From 0007278c8b28faab9a7936bd5ac0c442fe8369b1 Mon Sep 17 00:00:00 2001
From: Varun Nuthalapati <nuthalapativarun@gmail.com>
Date: Thu, 9 Apr 2026 10:22:51 -0700
Subject: [PATCH 1/3] feat: add dry-run CLI command

graphify dry-run [path] scans the corpus with detect() and prints a
file-count table with corpus health warnings without writing any
output files or building the graph.
---
 graphify/__main__.py  | 31 ++++++++++++++++++++++
 tests/test_dry_run.py | 62 +++++++++++++++++++++++++++++++++++++++++++
 2 files changed, 93 insertions(+)
 create mode 100644 tests/test_dry_run.py

diff --git a/graphify/__main__.py b/graphify/__main__.py
index 604fa524..16b105fc 100644
--- a/graphify/__main__.py
+++ b/graphify/__main__.py
@@ -619,6 +619,7 @@ def main() -> None:
         print("    --type T                query type: query|path_query|explain (default: query)")
         print("    --nodes N1 N2 ...       source node labels cited in the answer")
         print("    --memory-dir DIR        memory directory (default: graphify-out/memory)")
+        print("  dry-run [path]          scan corpus and report file counts/health without building")
         print("  benchmark [graph.json]  measure token reduction vs naive full-corpus approach")
         print("  hook install            install post-commit/post-checkout git hooks (all platforms)")
         print("  hook uninstall          remove git hooks")
@@ -790,6 +791,36 @@ def main() -> None:
             source_nodes=opts.nodes or None,
         )
         print(f"Saved to {out}")
+    elif cmd == "dry-run":
+        root = Path(sys.argv[2]) if len(sys.argv) > 2 else Path(".")
+        if not root.exists():
+            print(f"error: path not found: {root}", file=sys.stderr)
+            sys.exit(1)
+        from graphify.detect import detect as _detect
+        result = _detect(root)
+        files = result["files"]
+        total_files = result["total_files"]
+        total_words = result["total_words"]
+        print(f"Corpus scan: {root.resolve()}")
+        print()
+        type_labels = {
+            "code": "Code files",
+            "document": "Documents",
+            "paper": "Papers/PDFs",
+            "image": "Images",
+        }
+        for ftype, label in type_labels.items():
+            count = len(files.get(ftype, []))
+            if count:
+                print(f"  {label:<16} {count:>5}")
+        print(f"  {'Total':<16} {total_files:>5}  (~{total_words:,} words)")
+        if result.get("skipped_sensitive"):
+            print(f"\n  Skipped (sensitive): {len(result['skipped_sensitive'])} file(s)")
+        if result.get("warning"):
+            print(f"\nwarning: {result['warning']}")
+        else:
+            print("\nCorpus looks healthy — no warnings.")
+        print("\nNo files were written.
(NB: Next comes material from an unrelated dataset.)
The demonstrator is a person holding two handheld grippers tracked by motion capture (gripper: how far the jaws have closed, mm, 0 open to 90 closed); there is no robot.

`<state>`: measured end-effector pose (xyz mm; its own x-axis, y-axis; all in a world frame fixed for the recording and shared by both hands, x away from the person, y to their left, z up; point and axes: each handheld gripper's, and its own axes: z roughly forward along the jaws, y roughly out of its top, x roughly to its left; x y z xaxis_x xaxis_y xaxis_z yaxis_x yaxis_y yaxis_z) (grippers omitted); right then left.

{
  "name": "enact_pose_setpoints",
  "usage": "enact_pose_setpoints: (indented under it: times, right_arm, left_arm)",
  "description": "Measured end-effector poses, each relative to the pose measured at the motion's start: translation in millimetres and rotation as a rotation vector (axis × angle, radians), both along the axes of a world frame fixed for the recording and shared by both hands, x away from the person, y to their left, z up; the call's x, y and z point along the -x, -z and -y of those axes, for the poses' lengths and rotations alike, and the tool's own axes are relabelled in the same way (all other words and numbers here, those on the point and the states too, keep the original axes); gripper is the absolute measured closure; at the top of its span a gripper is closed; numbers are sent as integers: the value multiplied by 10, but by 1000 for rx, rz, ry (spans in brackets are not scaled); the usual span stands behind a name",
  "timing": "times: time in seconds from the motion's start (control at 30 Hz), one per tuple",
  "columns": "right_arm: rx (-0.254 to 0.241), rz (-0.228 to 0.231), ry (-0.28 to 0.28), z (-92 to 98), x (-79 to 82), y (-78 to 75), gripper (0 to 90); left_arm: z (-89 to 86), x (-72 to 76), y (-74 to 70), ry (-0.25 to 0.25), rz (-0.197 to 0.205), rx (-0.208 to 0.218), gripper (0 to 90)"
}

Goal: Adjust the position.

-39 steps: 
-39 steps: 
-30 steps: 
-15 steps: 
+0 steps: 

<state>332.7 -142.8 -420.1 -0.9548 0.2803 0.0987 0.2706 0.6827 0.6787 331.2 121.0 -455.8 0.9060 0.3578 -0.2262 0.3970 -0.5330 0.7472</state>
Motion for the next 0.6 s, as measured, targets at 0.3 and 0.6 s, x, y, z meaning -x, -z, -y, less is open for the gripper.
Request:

Run without dry-run to build the graph.")
     elif cmd == "benchmark":
         from graphify.benchmark import run_benchmark, print_benchmark
         graph_path = sys.argv[2] if len(sys.argv) > 2 else "graphify-out/graph.json"
diff --git a/tests/test_dry_run.py b/tests/test_dry_run.py
new file mode 100644
index 00000000..23d5a308
--- /dev/null
+++ b/tests/test_dry_run.py
@@ -0,0 +1,62 @@
+"""Tests for the `graphify dry-run` CLI command."""
+import sys
+import pytest
+from pathlib import Path
+from unittest.mock import patch
+
+
+def _run_main(argv):
+    """Run graphify.__main__.main() with the given argv, capture stdout."""
+    import io
+    from graphify.__main__ import main
+    buf = io.StringIO()
+    exit_code = 0
+    with patch("sys.argv", argv), patch("sys.stdout", buf):
+        try:
+            main()
+        except SystemExit as e:
+            exit_code = e.code or 0
+    return buf.getvalue(), exit_code
+
+
+def test_dry_run_prints_summary(tmp_path):
+    """dry-run on a directory with code files prints a file-count summary."""
+    (tmp_path / "app.py").write_text("x = 1\n")
+    (tmp_path / "utils.py").write_text("def f(): pass\n")
+    out, code = _run_main(["graphify", "dry-run", str(tmp_path)])
+    assert code == 0
+    assert "Corpus scan" in out
+    assert "Code files" in out
+    assert "Total" in out
+
+
+def test_dry_run_no_files_written(tmp_path):
+    """dry-run must not create graphify-out/ or any output files."""
+    (tmp_path / "readme.md").write_text("# hello\n")
+    _run_main(["graphify", "dry-run", str(tmp_path)])
+    assert not (tmp_path / "graphify-out").exists()
+
+
+def test_dry_run_default_path(tmp_path, monkeypatch):
+    """dry-run with no path argument defaults to the current directory."""
+    (tmp_path / "main.py").write_text("print('hi')\n")
+    monkeypatch.chdir(tmp_path)
+    out, code = _run_main(["graphify", "dry-run"])
+    assert code == 0
+    assert "Corpus scan" in out
+
+
+def test_dry_run_missing_path(tmp_path):
+    """dry-run with a non-existent path exits non-zero."""
+    with pytest.raises(SystemExit) as exc:
+        with patch("sys.argv", ["graphify", "dry-run", str(tmp_path / "nonexistent")]):
+            from graphify.__main__ import main
+            main()
+    assert exc.value.code != 0
+
+
+def test_dry_run_no_graphify_out_written(tmp_path):
+    """dry-run output says no files were written."""
+    (tmp_path / "a.py").write_text("a = 1\n")
+    out, _ = _run_main(["graphify", "dry-run", str(tmp_path)])
+    assert "No files were written" in out

From 0b3e6ebab263a6f6defa944f80783e508e565928 Mon Sep 17 00:00:00 2001
From: Varun Nuthalapati <nuthalapativarun@gmail.com>
Date: Sun, 26 Apr 2026 10:07:45 -0700
Subject: [PATCH 2/3] fix: skip office sidecar writes during dry-run

detect() now accepts write_sidecars=False; when disabled, office files
are counted directly without calling convert_office_file() or touching
graphify-out/converted/. The dry-run CLI branch passes this flag so the
no-write promise holds even for .docx/.xlsx corpora.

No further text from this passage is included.